Lyman and Varian (2000) estimated that the world produced between 1 and 2 exabytes (ie. billion gigabytes) of unique information per year, roughly 250 megabytes for every man, woman and child on earth. Printed documents of all kinds comprise only 0.003% of the total. As Hey and Trefethen (2002) put it, “...it is evident that e-science data generated from sensors, satellites, high-performance computer simulations, high-throughput devices, scientific images and so on will soon dwarf all of the scientific data collected in the whole history of scientific exploration.” Closer to home, it is notable that the fastest growing area of ICT related trade between Australia and the rest of the world since the early 1990s has been database and subscription services. Between 1993-94 and 2001-02, database services exports increased by 34% per annum and imports increased 33% per annum, compared with increases in overall ICT related services exports of 7.4% per annum and imports of 5.9% per annum (Houghton 2002a).

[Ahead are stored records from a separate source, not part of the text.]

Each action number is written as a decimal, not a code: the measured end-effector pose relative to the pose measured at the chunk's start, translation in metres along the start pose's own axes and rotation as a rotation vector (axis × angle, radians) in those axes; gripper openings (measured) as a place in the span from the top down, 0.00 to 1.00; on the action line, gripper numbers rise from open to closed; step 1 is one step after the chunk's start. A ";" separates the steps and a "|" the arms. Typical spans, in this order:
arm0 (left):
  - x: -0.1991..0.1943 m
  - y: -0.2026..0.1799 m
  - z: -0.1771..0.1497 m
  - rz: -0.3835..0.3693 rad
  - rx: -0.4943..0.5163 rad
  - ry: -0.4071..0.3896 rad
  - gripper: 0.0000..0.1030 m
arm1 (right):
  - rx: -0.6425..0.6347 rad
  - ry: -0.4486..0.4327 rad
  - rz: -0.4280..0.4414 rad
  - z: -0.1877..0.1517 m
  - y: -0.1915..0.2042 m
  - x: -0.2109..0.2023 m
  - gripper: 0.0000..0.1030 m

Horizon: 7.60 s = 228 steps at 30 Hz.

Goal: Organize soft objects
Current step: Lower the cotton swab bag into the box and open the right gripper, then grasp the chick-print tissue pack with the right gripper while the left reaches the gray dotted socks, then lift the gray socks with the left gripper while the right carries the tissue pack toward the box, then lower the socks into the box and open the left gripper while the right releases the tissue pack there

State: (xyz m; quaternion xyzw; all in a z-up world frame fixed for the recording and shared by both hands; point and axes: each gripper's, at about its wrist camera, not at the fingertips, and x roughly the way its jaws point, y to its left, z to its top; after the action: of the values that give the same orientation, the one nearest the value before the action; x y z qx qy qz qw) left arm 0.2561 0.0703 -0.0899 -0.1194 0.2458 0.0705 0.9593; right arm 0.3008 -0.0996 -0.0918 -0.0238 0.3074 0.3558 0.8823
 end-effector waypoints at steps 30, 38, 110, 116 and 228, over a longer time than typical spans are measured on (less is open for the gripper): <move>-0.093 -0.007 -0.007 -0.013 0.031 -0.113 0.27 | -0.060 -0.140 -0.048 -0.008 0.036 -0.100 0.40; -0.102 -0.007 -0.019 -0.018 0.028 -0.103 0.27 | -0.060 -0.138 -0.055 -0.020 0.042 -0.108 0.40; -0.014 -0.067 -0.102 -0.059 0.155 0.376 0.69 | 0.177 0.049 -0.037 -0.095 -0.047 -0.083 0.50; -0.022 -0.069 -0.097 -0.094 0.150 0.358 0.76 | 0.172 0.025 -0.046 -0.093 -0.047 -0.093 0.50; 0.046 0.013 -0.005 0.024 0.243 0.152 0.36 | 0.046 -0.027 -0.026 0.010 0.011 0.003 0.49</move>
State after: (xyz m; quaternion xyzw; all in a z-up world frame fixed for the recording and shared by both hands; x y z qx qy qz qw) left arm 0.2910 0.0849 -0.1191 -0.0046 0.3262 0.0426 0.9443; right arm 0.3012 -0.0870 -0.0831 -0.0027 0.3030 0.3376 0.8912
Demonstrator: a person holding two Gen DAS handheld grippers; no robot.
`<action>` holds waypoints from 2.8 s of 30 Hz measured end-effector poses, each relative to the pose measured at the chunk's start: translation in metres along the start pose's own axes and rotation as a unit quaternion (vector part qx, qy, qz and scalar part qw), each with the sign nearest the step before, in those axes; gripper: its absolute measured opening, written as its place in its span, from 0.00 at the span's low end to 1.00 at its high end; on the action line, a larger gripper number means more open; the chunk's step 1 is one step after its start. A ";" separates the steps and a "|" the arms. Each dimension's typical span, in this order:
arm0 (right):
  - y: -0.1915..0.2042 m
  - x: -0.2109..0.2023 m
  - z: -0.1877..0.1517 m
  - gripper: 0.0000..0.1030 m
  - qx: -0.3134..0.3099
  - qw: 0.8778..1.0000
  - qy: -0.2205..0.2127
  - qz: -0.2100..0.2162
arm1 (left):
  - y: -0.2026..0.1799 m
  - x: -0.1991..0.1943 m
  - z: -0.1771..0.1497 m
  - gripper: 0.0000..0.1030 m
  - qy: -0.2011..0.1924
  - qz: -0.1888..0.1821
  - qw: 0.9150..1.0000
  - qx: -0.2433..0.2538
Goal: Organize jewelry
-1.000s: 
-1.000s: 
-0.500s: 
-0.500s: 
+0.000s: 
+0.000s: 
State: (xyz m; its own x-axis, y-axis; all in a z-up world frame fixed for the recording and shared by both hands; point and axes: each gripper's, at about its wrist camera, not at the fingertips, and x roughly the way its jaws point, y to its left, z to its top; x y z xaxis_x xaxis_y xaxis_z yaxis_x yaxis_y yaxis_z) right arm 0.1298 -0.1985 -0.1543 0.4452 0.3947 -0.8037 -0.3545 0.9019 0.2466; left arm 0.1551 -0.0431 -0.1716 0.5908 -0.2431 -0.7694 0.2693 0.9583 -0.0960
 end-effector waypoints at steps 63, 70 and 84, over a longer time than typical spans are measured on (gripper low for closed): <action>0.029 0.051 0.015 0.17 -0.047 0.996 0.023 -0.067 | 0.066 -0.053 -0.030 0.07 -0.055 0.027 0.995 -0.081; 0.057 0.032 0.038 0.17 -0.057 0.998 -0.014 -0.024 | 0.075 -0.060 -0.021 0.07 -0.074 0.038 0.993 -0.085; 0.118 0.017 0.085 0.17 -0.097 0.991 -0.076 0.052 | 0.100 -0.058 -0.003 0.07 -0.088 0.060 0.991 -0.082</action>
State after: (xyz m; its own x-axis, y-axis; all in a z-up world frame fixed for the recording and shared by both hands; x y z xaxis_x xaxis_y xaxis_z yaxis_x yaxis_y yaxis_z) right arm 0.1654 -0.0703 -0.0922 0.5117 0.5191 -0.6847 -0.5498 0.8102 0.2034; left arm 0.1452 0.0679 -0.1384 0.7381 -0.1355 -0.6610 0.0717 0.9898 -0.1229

There is truly a revolution in the systems of scientific and scholarly information access, which has not yet entirely registered with most of those writing on scholarly communication. The U.S. National Research Council (2001) went so far as to suggest that:

The rapidly expanding availability of primary sources of data in digital form may be shifting the balance of research away from working with secondary sources such as scholarly publications. Researchers today struggle to extract meaning from these masses of data, because our techniques of searching, analyzing, interpreting, and certifying information remain primitive. New automated systems, and perhaps new intermediary institutions for searching and authenticating information, will develop to provide these services, much as libraries and scholarly publications served these roles in the past (National Research Council 2001, p5).

The level of use of research databases and expectations regarding future use, and the potential therein for new modes of information access and dissemination, suggest a need to pay much more attention to the use of databases and non- traditional, non-text digital objects in the future.